Lo sfondo è la Palermo di oggi, in primo piano il quartiere Ballarò e il suo mercato, le bancarelle di frutta, verdura e pesce , i vecchi palazzi fatiscenti, gli interni consunti e i suoi abitanti, non più gli ironici personaggi macchietta di TANO DA MORIRE della prima maniera , ma donne e uomini credibili, sapientemente resi reali. Angela è una donna ancora giovane che ha sposato Saro, con lui ha una figlia e condivide da anni il lavoro in un negozio di calzature. Questa attività, fa da copertura a un grande traffico internazionale di spaccio di droga e di affari loschi.
E’ una donna al servizio della mafia, che aiuta fattivamente il marito spacciando e consegnando la droga, consapevole del rischio che corre, a cui tuttavia non si sottrae, per poter mantenere una vita di lussi e di agi.
Angela non ha nulla a che vedere con la passata generazione delle mogli di mafiosi, tenute da parte, fuori dagli affari dei loro mariti, passive ed ignare. E’ una protagonista della mafia postmoderna, si sente sicura , ha fatto la scelta di vivere nella menzogna con determinazione.
La sua tristezza, il volto sempre scuro e serio, la fierezza e la forza, quasi la redimono dalla sua colpa, la rendono accettabile, forse giustificabile anche se il modo che ha scelto per riscattarsi dalla povertà atavica della sua famiglia è criminale.. Il suo agire nell’illegalità non basta per condannarla, c’è tutto un non detto di sofferenza passata che chiede comprensione.Il suo agire è al passo con la libertà conquistata di una donna che agisce il suo desiderio.

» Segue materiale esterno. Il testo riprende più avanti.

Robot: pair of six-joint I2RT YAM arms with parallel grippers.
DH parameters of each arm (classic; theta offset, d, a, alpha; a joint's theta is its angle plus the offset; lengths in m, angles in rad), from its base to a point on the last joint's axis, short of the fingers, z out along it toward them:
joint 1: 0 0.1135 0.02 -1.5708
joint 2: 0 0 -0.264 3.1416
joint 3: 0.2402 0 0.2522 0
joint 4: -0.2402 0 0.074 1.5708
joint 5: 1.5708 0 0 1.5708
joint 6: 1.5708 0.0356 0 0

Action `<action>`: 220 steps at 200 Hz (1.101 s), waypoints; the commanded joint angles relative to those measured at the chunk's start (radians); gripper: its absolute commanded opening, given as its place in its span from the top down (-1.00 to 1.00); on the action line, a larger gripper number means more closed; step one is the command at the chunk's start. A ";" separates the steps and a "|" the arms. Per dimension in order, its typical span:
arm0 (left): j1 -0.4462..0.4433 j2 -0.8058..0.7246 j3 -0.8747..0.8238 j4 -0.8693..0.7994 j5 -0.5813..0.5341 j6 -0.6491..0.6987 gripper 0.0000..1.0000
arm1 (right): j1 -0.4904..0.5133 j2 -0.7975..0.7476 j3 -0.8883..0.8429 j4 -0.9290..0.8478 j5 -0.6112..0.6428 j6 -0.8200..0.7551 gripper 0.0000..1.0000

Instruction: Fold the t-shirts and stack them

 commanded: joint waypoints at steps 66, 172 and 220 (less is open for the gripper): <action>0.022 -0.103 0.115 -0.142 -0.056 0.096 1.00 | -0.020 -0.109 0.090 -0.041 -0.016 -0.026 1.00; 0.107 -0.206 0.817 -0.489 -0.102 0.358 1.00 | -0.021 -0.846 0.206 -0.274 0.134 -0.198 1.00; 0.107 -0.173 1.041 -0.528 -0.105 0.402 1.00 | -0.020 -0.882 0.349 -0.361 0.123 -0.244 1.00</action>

Un certo giorno si affianca al traffico illecito, Masino, un giovane mafioso che diventa in poco tempo collaboratore del marito di Angela. La routine delle consegne e una stanchezza incalzante stanno attraversando la vita della giovane donna , ma l’arrivo di Masino e il corteggiamento che da subito le offre, la incuriosiscono. Dopo una inutile e vana resistenza a lasciarsi andare, cede alle sue richieste. Angela s’innamora senza limiti di lui, incurante della possibilità che Saro la scopra.
Si incontra spesso con Masino, e anche se nutre per il marito un sentimento sincero di riconoscenza e gratitudine, non riesce a sottrarsi alla fascinazione di un nuovo amore.
Il pudore è protagonista nelle scene di sesso; quel pudore pieno di passione, tipico delle donne meridionali, è reso benissimo dagli sguardi profondi, dalle inquadrature (non di posa) dai corpi nudi, dai lunghi silenzi.
Il silenzio è un altro vero protagonista di questo film, quello irriducibile di Angela, quando viene interrogata dalla polizia che ha scoperto il traffico, il silenzio che terrà in prigione Saro. Il silenzio in cui cadrà questa storia d’amore.